- What to produce:
The reply to the records below should contain exactly the lines from the line with "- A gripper" through the line with "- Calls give", and nothing besides.

┏━━

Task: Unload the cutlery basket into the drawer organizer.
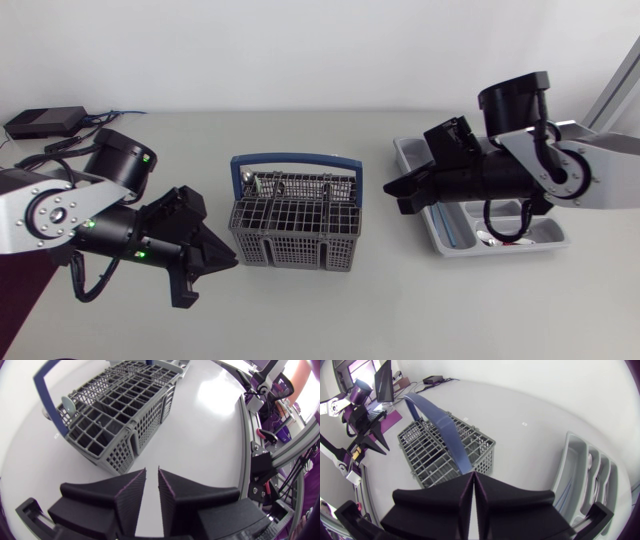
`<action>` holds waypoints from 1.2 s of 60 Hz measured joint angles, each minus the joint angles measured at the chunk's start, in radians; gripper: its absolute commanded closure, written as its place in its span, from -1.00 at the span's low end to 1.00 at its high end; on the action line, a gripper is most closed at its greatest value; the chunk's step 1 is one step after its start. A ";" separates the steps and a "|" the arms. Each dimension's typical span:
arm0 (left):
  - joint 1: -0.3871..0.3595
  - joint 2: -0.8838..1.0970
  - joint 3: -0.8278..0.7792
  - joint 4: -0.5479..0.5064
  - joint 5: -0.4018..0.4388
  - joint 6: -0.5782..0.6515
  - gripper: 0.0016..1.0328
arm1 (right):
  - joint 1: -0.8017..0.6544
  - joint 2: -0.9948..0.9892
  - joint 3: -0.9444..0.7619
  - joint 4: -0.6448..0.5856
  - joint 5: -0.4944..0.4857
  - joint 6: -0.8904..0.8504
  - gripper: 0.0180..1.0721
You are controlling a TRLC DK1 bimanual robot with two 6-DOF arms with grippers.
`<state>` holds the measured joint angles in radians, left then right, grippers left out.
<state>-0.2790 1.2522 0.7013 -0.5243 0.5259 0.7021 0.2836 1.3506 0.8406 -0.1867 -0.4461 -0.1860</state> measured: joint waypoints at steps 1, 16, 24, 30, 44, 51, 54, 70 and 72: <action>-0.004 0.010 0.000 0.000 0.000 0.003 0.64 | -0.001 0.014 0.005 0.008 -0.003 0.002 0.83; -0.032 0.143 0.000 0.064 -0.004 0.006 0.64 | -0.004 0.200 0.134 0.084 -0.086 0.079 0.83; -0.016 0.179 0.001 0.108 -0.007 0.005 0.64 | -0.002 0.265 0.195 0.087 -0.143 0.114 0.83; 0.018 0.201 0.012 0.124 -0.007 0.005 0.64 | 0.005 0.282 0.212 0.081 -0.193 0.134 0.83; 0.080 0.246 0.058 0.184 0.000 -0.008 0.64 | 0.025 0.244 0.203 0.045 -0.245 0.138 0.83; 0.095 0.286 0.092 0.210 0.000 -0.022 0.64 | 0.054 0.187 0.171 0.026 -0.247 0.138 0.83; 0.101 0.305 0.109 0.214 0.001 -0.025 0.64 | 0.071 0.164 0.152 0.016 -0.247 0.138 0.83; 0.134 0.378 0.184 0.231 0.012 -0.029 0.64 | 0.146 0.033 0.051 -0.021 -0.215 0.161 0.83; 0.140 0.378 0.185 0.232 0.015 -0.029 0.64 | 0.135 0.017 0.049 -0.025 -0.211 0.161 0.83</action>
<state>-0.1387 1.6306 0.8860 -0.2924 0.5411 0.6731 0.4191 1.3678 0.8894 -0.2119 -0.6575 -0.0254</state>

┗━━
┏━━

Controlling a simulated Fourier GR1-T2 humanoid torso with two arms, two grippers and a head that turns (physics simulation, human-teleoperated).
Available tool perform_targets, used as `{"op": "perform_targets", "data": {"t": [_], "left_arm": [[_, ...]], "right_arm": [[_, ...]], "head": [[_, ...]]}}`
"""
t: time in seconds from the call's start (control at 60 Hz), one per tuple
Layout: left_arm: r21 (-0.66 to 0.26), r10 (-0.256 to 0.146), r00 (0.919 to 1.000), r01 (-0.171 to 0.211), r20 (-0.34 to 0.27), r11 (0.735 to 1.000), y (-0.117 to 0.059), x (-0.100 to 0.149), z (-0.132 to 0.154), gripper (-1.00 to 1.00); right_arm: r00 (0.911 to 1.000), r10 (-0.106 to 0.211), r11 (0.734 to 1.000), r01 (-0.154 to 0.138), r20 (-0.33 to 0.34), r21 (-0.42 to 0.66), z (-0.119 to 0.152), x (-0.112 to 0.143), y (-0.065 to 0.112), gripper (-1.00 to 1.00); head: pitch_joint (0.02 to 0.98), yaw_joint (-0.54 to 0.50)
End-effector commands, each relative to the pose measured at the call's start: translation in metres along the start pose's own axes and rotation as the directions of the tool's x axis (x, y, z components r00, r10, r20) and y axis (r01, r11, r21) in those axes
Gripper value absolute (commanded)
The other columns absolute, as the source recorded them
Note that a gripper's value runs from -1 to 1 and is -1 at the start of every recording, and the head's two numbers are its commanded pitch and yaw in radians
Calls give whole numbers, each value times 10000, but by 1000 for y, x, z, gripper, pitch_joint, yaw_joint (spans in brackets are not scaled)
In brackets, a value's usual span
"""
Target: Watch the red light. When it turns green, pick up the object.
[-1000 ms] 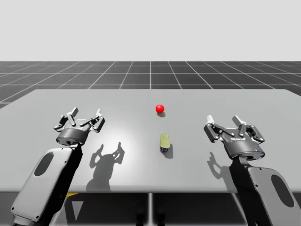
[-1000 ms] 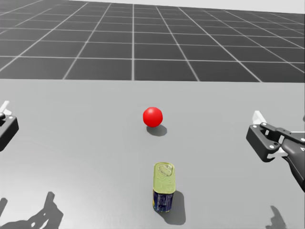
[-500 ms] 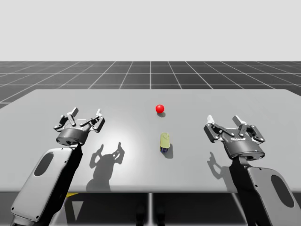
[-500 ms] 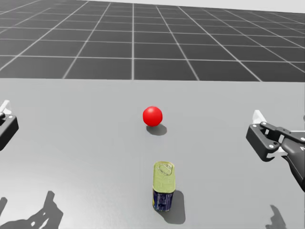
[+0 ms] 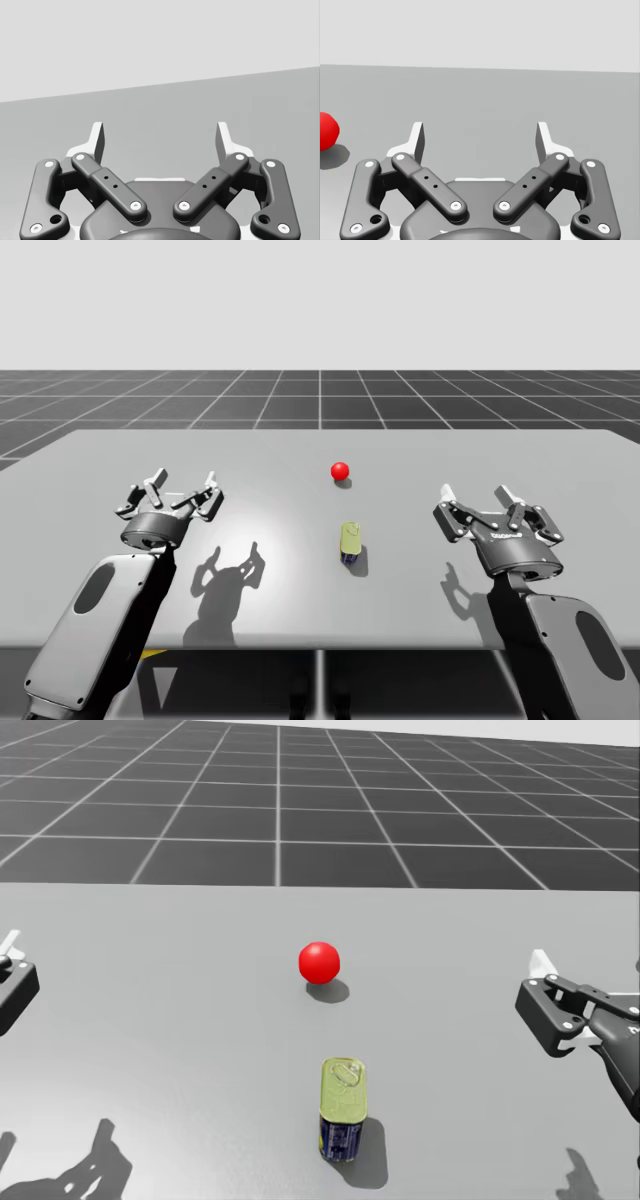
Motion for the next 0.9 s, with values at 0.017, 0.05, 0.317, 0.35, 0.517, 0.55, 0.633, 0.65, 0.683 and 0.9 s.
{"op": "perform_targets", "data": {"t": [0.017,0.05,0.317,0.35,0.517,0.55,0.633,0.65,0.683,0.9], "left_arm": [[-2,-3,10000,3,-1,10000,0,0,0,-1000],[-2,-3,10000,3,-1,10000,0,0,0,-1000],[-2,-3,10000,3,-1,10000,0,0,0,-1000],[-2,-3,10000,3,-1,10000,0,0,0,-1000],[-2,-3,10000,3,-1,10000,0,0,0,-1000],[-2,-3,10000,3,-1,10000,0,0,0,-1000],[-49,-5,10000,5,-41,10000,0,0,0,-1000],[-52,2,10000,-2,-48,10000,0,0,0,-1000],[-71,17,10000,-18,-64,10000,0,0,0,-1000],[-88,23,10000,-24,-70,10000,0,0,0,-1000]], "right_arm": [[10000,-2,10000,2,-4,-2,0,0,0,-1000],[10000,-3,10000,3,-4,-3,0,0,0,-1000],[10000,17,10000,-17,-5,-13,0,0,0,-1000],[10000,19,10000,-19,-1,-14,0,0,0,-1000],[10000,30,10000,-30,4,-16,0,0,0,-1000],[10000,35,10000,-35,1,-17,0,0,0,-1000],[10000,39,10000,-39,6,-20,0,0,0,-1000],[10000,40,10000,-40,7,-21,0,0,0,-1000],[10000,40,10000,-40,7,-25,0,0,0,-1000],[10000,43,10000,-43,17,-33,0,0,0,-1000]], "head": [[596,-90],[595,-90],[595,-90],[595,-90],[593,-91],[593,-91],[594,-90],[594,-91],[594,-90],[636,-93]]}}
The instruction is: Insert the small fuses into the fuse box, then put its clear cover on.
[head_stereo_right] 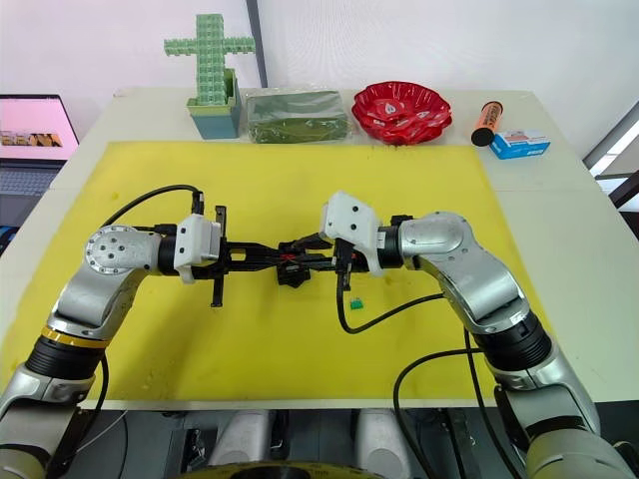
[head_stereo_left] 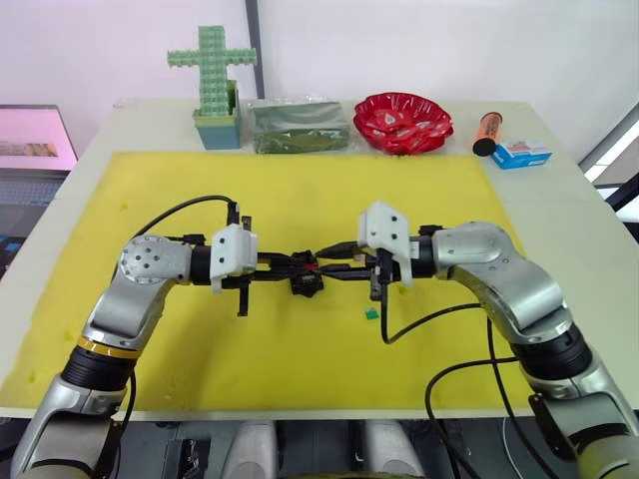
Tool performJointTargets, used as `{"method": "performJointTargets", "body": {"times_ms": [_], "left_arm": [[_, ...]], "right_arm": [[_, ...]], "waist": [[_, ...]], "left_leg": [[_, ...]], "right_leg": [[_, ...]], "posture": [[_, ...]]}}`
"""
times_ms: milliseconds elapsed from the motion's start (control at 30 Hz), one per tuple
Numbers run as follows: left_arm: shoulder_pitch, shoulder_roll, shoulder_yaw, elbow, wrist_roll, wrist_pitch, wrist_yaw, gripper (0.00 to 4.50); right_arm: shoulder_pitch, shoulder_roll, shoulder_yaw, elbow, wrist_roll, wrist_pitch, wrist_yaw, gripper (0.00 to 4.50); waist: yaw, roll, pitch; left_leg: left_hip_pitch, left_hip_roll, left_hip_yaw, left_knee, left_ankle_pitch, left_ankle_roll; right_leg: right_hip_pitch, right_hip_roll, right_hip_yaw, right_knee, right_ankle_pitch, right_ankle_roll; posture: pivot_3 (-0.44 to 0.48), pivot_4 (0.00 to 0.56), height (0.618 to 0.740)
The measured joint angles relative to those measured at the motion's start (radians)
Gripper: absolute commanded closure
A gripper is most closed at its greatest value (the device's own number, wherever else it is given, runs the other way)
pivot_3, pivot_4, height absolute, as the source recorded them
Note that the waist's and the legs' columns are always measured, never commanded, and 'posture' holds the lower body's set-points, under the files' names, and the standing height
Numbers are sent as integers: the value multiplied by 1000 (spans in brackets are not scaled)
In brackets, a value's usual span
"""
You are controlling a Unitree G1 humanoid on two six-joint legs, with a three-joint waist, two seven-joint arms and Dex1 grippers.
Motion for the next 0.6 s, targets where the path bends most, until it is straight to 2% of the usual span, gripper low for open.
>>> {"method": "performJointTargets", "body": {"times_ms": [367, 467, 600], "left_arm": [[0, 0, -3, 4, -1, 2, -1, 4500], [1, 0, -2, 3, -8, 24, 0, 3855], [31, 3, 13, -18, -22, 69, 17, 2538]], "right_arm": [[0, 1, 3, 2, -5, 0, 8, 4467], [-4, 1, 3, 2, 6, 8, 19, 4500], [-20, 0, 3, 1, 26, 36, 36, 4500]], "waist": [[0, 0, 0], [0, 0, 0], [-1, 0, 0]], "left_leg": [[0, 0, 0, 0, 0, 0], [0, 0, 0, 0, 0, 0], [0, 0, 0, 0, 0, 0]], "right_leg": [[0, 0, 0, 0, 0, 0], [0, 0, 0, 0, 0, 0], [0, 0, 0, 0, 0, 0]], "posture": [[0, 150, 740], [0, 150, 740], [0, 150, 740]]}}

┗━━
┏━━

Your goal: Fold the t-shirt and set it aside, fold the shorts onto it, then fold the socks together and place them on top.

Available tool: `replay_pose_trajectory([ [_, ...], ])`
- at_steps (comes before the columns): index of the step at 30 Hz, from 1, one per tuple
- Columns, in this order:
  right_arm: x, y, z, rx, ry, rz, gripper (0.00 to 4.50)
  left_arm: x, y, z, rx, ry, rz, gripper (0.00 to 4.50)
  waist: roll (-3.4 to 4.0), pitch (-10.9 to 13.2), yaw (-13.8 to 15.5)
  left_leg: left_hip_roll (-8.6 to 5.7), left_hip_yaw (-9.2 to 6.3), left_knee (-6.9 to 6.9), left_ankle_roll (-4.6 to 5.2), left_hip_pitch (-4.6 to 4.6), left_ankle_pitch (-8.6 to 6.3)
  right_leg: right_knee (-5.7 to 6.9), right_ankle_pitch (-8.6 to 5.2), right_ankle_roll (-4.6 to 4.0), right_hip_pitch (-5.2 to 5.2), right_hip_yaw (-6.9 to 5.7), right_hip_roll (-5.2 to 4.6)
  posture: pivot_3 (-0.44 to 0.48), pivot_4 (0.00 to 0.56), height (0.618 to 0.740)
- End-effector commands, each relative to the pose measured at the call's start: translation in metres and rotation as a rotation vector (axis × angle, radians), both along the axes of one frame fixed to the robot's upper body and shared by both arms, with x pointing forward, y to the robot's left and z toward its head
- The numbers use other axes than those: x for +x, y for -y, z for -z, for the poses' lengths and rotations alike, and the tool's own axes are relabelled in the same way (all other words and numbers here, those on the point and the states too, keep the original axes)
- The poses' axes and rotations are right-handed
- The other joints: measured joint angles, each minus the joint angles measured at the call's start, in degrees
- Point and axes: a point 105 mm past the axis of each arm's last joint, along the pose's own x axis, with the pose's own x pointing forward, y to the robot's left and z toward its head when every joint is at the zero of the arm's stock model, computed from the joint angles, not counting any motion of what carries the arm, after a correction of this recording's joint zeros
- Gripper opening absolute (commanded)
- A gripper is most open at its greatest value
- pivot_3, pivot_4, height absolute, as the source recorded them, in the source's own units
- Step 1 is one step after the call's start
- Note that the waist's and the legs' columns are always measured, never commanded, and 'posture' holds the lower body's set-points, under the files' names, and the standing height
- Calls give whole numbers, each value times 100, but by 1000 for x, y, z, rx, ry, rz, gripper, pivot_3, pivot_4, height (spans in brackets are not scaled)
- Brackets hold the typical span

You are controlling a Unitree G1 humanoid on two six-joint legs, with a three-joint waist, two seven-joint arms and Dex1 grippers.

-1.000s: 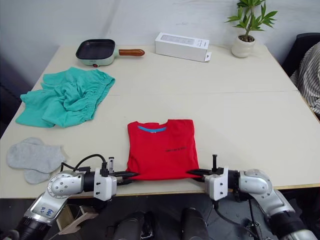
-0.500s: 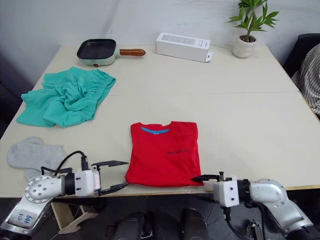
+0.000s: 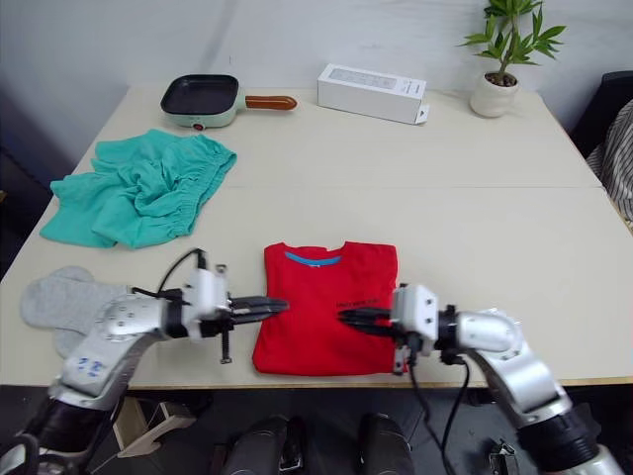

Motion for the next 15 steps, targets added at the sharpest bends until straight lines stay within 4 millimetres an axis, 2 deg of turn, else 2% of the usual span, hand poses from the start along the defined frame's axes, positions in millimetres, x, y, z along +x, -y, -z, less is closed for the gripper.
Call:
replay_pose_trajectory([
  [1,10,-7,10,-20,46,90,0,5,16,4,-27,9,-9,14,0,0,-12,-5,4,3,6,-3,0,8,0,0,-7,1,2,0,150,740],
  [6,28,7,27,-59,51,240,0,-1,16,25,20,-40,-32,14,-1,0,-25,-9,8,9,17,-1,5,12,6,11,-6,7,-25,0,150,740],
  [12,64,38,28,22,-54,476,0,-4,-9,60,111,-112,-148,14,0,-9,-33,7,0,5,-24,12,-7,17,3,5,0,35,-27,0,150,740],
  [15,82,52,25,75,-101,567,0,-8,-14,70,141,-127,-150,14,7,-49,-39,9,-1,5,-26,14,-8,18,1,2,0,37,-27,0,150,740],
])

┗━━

- Answer area:
- A gripper is most open at its greatest value
- pivot_3, pivot_4, height absolute, as the source recorded them, in the source's own units
- Step 1 is one step after the call's start
- Note that the waist's and the legs' columns are always measured, never commanded, and 'posture' holds the lower body's set-points, under the files' names, and the standing height
- Calls give whole numbers, each value times 100, but by 1000 for x, y, z, rx, ry, rz, gripper, pivot_3, pivot_4, height (spans in brackets are not scaled)

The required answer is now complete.